Le triumvirat des forces fondamentales qui animent l’Égypte depuis le début du Printemps arabe – l’armée, la mosquée et la foule de la place Tahrir chacune dotée de différents types de pouvoirs et d’intérêts – s’est donc effondré. La voix des personnes qui ont envahi la place Tahrir il y a 16 mois a dû se taire tandis que s’amincissaient les chances d’une passation du pouvoir du régime militaire à un gouvernement civil et démocratique.

Depuis qu’il a assumé le pouvoir à la chute de Moubarak, le Conseil suprême des forces armées (CSFA), mené par le maréchal Mohamed Hussein Tantawi, ministre de la Défense pendant deux décennies sous Moubarak, s’est savamment occupé à enrayer la fine mécanique de la transition démocratique.
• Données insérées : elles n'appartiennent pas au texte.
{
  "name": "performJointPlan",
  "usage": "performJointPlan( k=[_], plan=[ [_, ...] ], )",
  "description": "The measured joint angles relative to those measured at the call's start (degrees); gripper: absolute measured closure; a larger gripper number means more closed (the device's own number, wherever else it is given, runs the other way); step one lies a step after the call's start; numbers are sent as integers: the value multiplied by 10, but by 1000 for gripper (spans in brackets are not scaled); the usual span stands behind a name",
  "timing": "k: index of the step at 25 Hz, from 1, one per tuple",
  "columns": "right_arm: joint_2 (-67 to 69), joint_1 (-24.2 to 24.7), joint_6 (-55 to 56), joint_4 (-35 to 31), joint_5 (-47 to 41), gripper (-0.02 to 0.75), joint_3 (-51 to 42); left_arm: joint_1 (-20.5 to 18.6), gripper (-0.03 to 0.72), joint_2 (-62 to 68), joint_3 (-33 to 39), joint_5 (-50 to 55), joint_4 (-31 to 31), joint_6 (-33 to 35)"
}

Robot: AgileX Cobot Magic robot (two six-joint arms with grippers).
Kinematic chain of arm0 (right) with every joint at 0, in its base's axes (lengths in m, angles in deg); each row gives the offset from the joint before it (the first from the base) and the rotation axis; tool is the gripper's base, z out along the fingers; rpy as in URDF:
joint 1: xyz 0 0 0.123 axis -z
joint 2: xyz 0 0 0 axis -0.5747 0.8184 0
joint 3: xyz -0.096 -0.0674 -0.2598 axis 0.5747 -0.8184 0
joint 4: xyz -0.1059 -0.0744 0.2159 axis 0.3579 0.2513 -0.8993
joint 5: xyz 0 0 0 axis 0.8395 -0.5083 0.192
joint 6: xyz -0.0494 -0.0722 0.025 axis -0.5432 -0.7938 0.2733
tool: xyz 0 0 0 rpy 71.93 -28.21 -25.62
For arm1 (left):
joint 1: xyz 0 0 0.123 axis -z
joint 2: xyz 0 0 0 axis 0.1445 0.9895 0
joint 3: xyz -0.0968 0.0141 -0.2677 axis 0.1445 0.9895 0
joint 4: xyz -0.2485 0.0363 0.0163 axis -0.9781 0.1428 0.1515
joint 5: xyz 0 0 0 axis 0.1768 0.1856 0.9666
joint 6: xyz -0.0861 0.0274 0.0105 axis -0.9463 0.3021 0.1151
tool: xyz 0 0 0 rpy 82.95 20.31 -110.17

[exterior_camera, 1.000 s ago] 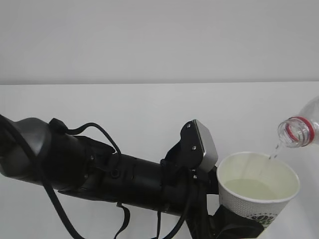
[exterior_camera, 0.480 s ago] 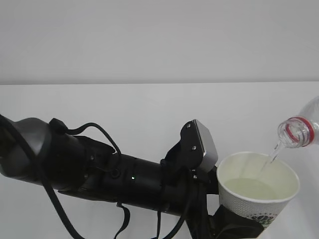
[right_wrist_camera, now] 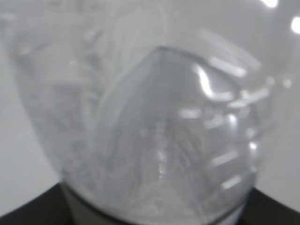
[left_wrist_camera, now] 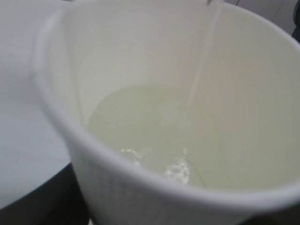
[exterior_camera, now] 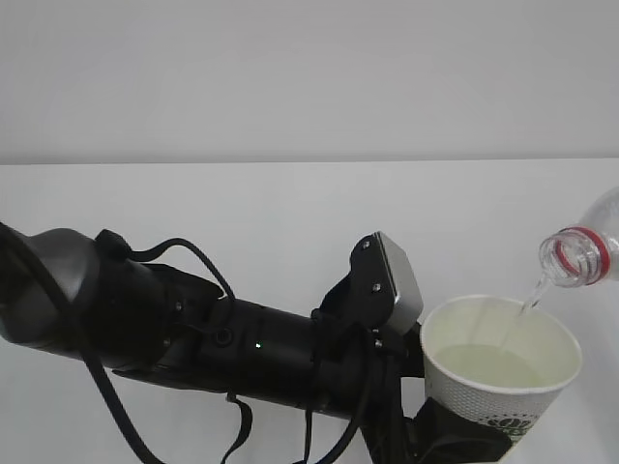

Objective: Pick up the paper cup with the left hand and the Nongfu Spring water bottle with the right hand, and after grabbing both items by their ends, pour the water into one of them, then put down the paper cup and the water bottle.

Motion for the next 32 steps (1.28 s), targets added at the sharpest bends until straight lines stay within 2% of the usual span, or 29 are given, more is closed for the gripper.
performJointPlan(
  k=[32],
  plan=[
    [0,0,0,-4,1,334,0,0,160,0,0,0,0,0]
  ],
)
Une semaine avant l’élection présidentielle, la Cour constitutionnelle alliée aux forces militaires a dissout le parlement nouvellement élu, sous prétexte d’irrégularités dans le processus électoral. Aussi, en prévision d’une victoire de Morsi, le CSFA s’est octroyé tous les pouvoirs législatifs ; empiétant sérieusement sur le pouvoir présidentiel ; saisissant les pouvoirs de nommer le comité mandaté pour écrire la nouvelle Constitution et prenant le contrôle des finances du pays tout en se gardant la prérogative de la sécurité intérieure et extérieure.
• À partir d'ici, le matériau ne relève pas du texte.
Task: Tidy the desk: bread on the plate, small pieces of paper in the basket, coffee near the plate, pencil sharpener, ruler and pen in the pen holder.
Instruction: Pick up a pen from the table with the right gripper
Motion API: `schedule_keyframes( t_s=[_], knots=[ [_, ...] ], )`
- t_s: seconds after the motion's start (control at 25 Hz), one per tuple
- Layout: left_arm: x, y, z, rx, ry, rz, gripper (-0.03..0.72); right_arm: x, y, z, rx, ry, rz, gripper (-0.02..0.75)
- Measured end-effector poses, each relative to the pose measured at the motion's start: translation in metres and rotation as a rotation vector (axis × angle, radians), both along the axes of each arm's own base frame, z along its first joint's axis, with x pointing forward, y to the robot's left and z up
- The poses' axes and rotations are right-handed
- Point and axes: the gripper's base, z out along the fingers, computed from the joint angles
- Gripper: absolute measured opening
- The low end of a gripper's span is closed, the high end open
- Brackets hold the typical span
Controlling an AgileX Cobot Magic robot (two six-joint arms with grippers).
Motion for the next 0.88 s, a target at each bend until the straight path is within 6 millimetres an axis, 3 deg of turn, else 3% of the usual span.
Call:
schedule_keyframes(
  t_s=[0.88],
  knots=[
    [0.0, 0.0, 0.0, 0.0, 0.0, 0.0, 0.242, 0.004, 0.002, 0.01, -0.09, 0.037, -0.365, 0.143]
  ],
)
Il en résulte pour l’Égypte une continuation de la course au pouvoir, la junte n’ayant plus comme adversaires les protestataires de la place Tahrir, mais l’islam politique. Après une existence clandestine (quoique tolérée) de plusieurs décennies au sein de la société égyptienne, les forces islamistes ont su tirer avantage des protestations de Tahrir, même si elles n’y ont pas vraiment pris part. La fragmentation politique des mouvements libéraux laïques et leur manque de structure leur ont coûté cher dans l’élection parlementaire qui s’est déroulée il y a six mois ; ce qui fait en sorte qu’au second tour de l’élection présidentielle, une majorité d’Égyptiens ont préféré voter pour Morsi plutôt que de remettre l’ancienne garde au pouvoir.